**TO DO**
Going line by line through the records below, write out everything starting with the line containing "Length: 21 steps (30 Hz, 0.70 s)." and going on through the line containing "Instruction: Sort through", exactly and inclusively. Pictures do not go in.

**DATA TO EXAMINE**
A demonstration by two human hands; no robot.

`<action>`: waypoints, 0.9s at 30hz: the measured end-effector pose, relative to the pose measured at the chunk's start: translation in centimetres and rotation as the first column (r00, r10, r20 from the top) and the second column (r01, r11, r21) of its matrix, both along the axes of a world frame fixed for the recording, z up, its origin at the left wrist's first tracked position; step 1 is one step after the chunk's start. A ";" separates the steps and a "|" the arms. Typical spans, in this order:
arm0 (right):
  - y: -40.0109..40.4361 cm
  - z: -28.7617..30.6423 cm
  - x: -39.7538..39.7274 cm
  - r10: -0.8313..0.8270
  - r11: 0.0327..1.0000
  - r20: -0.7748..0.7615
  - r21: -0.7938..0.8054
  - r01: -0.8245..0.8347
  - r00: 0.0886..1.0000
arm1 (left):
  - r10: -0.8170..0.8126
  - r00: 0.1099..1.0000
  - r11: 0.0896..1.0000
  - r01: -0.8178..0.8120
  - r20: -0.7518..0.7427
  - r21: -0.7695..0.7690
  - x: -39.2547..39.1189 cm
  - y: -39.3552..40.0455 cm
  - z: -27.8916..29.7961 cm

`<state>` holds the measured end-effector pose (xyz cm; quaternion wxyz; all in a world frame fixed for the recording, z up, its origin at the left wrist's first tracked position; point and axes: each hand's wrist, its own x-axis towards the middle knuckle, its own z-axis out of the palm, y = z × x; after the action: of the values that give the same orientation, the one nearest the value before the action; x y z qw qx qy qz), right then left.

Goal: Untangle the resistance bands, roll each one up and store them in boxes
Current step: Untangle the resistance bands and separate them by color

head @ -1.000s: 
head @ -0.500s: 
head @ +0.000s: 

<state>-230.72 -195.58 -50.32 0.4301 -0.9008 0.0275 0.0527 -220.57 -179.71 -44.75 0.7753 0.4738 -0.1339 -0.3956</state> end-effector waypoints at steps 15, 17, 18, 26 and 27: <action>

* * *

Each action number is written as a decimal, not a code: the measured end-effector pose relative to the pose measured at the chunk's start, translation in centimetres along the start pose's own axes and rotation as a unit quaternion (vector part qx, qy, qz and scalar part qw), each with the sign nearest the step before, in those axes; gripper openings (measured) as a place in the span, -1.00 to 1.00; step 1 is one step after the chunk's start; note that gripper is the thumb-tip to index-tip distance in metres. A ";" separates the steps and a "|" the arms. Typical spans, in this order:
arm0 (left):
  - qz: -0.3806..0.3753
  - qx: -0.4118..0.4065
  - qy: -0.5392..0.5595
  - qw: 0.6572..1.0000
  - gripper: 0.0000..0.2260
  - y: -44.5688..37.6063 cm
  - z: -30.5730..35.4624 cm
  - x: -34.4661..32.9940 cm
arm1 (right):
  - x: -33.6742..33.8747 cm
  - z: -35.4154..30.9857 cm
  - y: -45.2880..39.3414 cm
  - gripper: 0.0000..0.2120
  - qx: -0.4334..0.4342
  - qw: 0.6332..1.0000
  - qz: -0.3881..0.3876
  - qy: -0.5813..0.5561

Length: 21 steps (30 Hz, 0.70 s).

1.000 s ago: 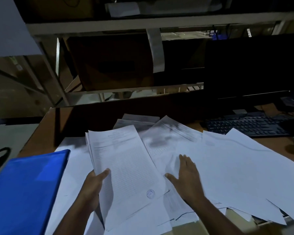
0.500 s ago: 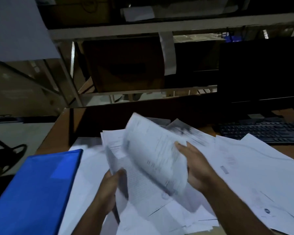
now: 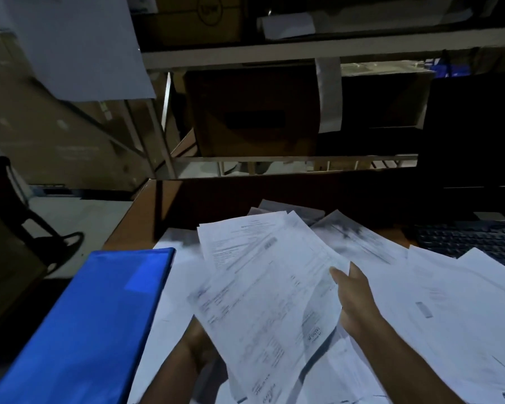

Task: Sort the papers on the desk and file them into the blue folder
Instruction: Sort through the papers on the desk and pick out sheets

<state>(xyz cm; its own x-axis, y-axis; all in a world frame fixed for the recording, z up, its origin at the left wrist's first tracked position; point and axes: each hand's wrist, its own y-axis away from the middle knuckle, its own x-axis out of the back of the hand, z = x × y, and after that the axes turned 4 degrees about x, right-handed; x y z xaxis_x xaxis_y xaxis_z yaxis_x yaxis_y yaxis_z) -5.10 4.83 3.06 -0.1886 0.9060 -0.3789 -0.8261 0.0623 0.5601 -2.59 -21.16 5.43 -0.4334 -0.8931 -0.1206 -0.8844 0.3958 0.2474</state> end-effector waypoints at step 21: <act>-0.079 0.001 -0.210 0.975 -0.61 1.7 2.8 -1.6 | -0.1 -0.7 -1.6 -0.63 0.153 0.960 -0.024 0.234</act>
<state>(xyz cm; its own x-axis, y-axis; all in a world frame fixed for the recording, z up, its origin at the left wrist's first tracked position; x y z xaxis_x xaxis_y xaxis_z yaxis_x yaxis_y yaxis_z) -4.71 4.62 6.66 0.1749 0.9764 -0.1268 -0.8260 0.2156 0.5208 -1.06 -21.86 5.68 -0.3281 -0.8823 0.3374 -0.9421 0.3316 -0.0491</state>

**REPLY TO THE TASK**
Length: 21 steps (30 Hz, 0.70 s).

1.000 s ago: 
0.500 s ago: 
now: 

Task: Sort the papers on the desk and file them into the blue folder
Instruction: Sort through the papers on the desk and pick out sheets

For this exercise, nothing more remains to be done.